◆ **Work request**:
Restate word for word the lines in the listing below, starting at the line containing "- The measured" and ending at the line containing "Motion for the", both included; leave out the rest.

━━ The data ━━

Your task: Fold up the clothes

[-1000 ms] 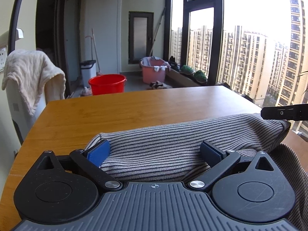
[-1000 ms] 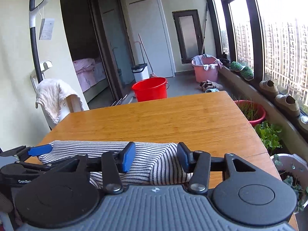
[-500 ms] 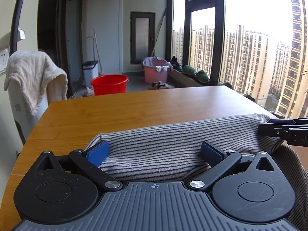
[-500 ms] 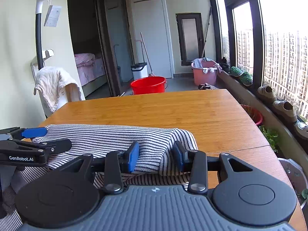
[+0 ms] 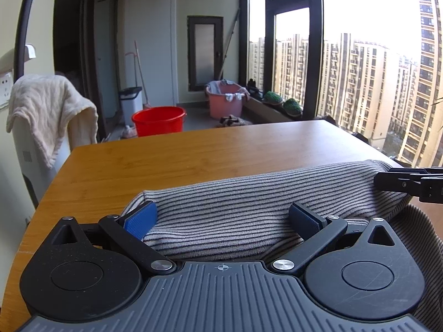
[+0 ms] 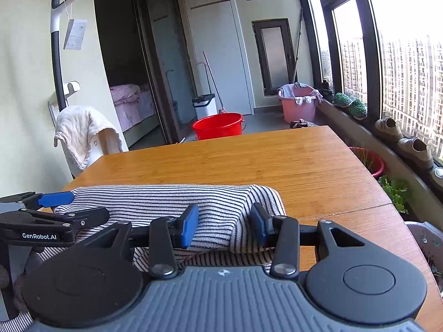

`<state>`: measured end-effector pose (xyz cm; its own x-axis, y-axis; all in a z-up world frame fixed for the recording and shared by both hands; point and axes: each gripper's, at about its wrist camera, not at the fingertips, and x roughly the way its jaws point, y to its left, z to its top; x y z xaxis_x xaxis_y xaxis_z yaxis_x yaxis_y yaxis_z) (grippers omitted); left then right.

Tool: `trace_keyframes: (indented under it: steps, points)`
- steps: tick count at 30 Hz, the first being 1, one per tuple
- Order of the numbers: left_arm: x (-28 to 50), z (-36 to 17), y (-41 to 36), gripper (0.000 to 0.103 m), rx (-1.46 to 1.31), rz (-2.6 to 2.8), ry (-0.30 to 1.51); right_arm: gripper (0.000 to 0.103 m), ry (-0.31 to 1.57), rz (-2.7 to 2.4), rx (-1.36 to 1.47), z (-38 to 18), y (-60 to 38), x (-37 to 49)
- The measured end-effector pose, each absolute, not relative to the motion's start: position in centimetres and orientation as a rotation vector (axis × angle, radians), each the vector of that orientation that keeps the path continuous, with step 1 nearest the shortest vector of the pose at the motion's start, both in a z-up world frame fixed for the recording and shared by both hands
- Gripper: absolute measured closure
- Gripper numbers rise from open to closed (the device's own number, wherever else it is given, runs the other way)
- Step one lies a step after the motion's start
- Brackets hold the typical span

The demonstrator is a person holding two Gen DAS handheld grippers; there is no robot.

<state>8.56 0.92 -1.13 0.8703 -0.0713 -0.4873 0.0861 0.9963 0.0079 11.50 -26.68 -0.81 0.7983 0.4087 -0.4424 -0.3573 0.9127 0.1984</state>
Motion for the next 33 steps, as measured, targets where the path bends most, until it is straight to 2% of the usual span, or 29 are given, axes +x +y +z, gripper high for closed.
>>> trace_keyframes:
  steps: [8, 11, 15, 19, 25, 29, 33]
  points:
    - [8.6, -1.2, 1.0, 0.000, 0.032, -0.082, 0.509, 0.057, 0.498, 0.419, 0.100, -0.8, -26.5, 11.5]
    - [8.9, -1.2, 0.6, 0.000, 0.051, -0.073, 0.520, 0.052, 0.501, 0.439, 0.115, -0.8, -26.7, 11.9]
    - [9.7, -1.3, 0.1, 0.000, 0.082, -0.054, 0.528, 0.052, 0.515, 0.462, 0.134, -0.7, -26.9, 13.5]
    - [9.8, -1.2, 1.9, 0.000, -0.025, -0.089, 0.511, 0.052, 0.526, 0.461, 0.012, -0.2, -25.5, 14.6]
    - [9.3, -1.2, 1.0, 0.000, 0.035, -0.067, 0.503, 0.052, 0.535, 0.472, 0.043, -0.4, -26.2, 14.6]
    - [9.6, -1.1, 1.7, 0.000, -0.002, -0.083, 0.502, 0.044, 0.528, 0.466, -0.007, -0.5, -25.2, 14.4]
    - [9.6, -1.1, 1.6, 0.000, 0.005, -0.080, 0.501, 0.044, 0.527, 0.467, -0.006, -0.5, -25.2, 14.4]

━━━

◆ **Answer**:
- The measured end-effector pose, each absolute, not relative to the motion's start: position in centimetres and orientation as a rotation vector (axis × angle, radians), each the vector of that orientation that keeps the path continuous, with step 1 nearest the shortest vector of the pose at the motion's start, both in a z-up world frame fixed for the recording and shared by both hands
- Gripper: absolute measured closure
- Gripper numbers rise from open to closed (the device's own number, wherever else it is given, runs the other way)
- Step one lies a step after the motion's start
- Brackets hold the typical span

The demonstrator is a person holding two Gen DAS handheld grippers; there is no robot.

<state>8.56 0.92 -1.13 0.8703 -0.0713 -0.4873 0.0861 0.9963 0.0079 11.50 -26.68 -0.81 0.7983 0.4087 -0.4424 -0.3573 0.9127 0.1984</state>
Motion for the next 33 steps, as measured, targets where the path bends most, until it is straight to 2% of the usual span, or 29 are given, axes +x +y +z, gripper high for closed.

That's the full output for the exercise.